Every line below between the line holding "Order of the" and the line holding "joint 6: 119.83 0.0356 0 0", inclusive, should be repeated exactly, and all other lines omitted.
□ □ □
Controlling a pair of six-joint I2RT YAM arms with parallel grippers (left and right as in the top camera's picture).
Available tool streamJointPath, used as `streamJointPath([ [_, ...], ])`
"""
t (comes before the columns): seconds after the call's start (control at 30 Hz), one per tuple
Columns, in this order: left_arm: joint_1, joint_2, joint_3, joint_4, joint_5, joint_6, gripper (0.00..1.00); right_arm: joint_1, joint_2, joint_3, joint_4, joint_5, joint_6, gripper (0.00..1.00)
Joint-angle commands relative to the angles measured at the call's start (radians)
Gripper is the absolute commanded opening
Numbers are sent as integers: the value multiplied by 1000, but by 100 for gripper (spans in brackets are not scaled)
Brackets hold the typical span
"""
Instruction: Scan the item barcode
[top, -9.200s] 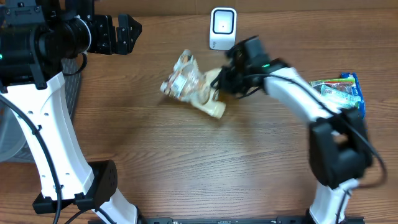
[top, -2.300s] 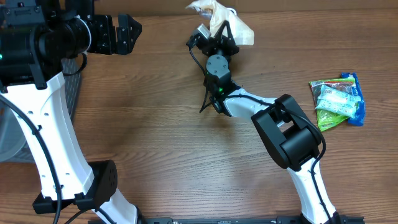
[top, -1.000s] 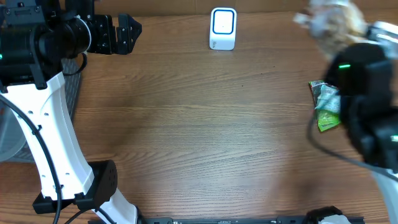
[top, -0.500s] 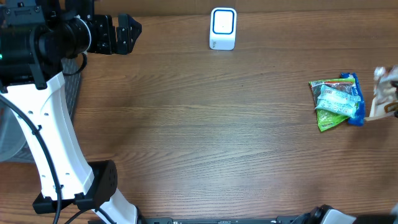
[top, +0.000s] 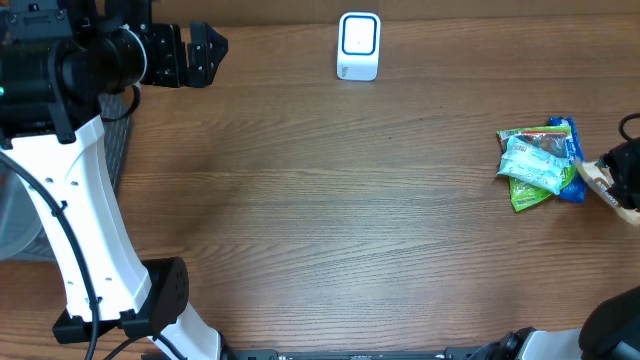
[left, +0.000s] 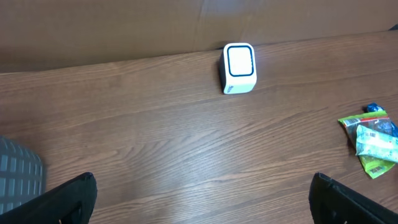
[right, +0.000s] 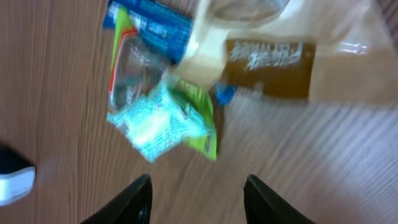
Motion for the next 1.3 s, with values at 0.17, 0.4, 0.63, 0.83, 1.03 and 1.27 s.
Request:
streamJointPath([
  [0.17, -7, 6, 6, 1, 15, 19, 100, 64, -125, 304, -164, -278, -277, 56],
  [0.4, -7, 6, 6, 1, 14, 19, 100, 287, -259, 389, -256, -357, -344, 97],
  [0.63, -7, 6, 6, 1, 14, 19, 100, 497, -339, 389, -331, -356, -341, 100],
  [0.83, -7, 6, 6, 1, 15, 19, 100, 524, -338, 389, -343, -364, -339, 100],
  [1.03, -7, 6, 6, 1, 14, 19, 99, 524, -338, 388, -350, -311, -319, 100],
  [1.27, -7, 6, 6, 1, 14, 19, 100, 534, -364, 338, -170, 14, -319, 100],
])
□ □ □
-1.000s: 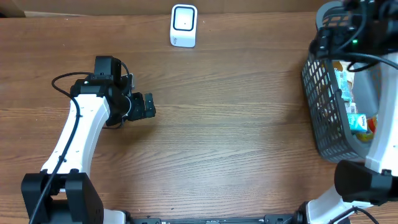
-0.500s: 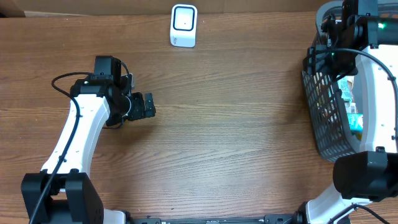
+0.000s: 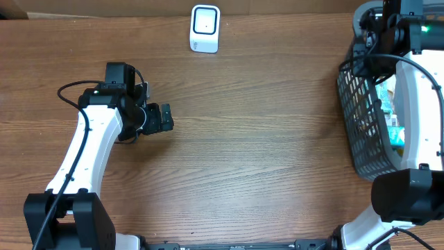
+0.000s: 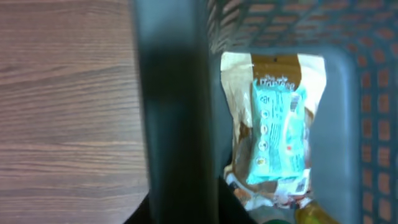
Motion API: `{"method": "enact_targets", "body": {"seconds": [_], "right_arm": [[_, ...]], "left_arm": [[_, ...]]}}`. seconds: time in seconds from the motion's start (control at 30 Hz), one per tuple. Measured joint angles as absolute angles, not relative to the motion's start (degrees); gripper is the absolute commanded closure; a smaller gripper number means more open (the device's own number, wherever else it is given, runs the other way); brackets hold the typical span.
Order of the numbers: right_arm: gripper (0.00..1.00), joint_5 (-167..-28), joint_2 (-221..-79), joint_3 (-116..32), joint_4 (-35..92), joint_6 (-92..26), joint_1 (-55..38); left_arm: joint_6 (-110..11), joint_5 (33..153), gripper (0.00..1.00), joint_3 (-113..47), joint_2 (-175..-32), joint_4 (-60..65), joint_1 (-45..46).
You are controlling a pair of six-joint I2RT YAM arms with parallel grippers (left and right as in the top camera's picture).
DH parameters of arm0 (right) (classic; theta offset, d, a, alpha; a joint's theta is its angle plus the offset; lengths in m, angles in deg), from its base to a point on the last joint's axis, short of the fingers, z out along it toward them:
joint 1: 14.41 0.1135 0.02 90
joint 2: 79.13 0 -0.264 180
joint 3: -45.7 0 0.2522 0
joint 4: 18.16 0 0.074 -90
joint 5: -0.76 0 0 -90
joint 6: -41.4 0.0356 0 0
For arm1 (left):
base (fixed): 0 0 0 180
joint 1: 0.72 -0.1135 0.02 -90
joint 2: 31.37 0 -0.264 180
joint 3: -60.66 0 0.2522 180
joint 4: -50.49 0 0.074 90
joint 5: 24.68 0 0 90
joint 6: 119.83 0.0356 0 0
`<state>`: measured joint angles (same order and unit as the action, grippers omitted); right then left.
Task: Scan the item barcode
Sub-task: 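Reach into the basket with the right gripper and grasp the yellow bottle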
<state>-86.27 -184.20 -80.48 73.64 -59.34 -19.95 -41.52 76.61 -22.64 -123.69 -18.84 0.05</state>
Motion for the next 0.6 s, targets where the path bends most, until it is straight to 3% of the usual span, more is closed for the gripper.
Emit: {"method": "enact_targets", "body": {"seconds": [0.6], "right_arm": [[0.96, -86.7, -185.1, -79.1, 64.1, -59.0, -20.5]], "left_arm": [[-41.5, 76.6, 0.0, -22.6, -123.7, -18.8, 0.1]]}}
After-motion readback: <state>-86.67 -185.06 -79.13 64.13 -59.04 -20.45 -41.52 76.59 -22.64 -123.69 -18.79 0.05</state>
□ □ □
| THE COMPLETED TASK |
Order of the numbers: right_arm: gripper (0.00..1.00), joint_5 (-167..-28), joint_2 (-221..-79), joint_3 (-116..32), joint_4 (-35..92), joint_6 (-92..26), joint_1 (-55..38); left_arm: joint_6 (-110..11), joint_5 (33..153), gripper (0.00..1.00), joint_3 (-113..47), joint_2 (-175..-32), joint_4 (-60..65), joint_1 (-45..46).
You are controlling a pair of six-joint I2RT YAM arms with parallel grippers (left and right as in the top camera's picture).
DH parameters of arm0 (right) (classic; theta offset, d, a, alpha; a joint's theta is its angle plus the offset; lengths in m, angles in deg), from its base to a point on the last joint's axis, short of the fingers, z out along it toward them:
joint 1: 14.41 0.1135 0.02 90
joint 2: 79.13 0 -0.264 180
joint 3: -45.7 0 0.2522 0
joint 4: 18.16 0 0.074 -90
joint 5: -0.76 0 0 -90
joint 6: -41.4 0.0356 0 0
For arm1 (left):
base (fixed): 0 0 0 180
joint 1: 0.72 -0.1135 0.02 -90
joint 2: 31.37 0 -0.264 180
joint 3: -60.66 0 0.2522 180
joint 4: -50.49 0 0.074 90
joint 5: 24.68 0 0 90
joint 6: 119.83 0.0356 0 0

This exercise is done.